▶ **Your goal**: In the listing below, find the line with "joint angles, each" and the line with "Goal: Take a", then return them and every line between them exactly, minus the pictures.

***

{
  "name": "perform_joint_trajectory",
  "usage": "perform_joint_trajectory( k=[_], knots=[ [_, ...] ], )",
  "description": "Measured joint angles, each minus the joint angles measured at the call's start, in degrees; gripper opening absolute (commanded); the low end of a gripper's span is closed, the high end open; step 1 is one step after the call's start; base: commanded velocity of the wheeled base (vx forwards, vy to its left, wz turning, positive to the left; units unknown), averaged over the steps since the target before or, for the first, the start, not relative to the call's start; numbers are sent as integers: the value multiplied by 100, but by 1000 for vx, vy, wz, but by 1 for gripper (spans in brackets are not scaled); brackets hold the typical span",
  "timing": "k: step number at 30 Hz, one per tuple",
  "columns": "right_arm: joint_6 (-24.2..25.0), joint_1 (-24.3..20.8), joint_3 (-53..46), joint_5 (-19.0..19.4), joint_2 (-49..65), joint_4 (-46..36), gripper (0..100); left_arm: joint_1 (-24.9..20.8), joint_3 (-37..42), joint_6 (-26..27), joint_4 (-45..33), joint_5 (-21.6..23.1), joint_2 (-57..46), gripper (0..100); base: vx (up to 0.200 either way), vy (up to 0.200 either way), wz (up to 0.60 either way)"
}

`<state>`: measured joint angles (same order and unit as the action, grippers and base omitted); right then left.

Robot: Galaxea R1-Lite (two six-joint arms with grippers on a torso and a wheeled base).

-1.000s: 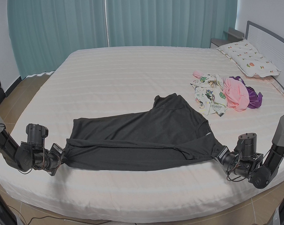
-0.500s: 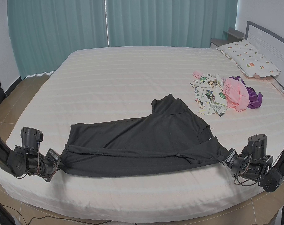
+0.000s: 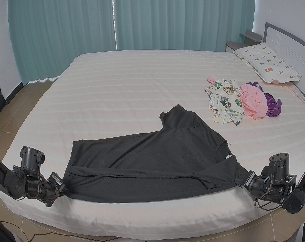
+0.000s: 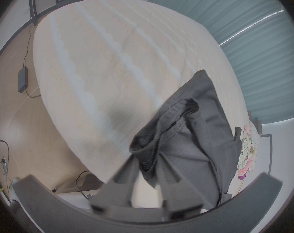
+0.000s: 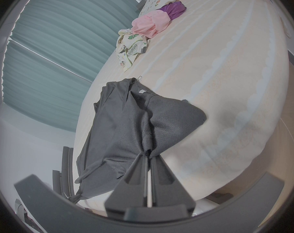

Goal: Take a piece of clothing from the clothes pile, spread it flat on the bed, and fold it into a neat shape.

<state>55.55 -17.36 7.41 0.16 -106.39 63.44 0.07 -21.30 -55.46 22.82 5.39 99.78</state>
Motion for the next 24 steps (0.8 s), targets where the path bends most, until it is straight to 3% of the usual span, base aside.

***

▶ **Expected output**:
  "description": "Measured joint angles, each minus the joint angles measured at the call's start, in degrees; gripper opening absolute (commanded); the low end of a gripper's span is closed, the high end open; step 1 is one step after the call's start; base: commanded velocity of the wheeled base (vx forwards, vy to its left, wz turning, positive to the left; units unknown), averaged over the steps since the target before or, for the first, the start, not relative to the call's start; numbers are sent as integers: the value multiplied by 100, but by 1000 for vx, vy, wz, but by 1 for gripper (spans in brackets are not scaled); brackets hold the typical span",
  "timing": "k: step number at 30 Hz, one per tuple",
  "columns": "right_arm: joint_6 (-24.2..25.0), joint_1 (-24.3..20.8), joint_3 (-53..46), joint_5 (-19.0..19.4), joint_2 (-49..65), joint_4 (-46..36), gripper (0..100); left_arm: joint_1 (-24.9..20.8), joint_3 (-37..42), joint_6 (-26..27), joint_4 (-45..33), joint_5 (-21.6..23.1), joint_2 (-57..46), gripper (0..100); base: vx (up to 0.200 either way), vy (up to 0.200 either way), wz (up to 0.60 either way)"
}

`<state>`: measured joint angles (same order and unit as the action, grippers and base omitted); right then left.

Robot: Galaxea R1-Lite (two six-joint arms with grippers on a torso and a wheeled base).

-1.000s: 
-0.500s: 
+0.000s: 
+0.000s: 
+0.000s: 

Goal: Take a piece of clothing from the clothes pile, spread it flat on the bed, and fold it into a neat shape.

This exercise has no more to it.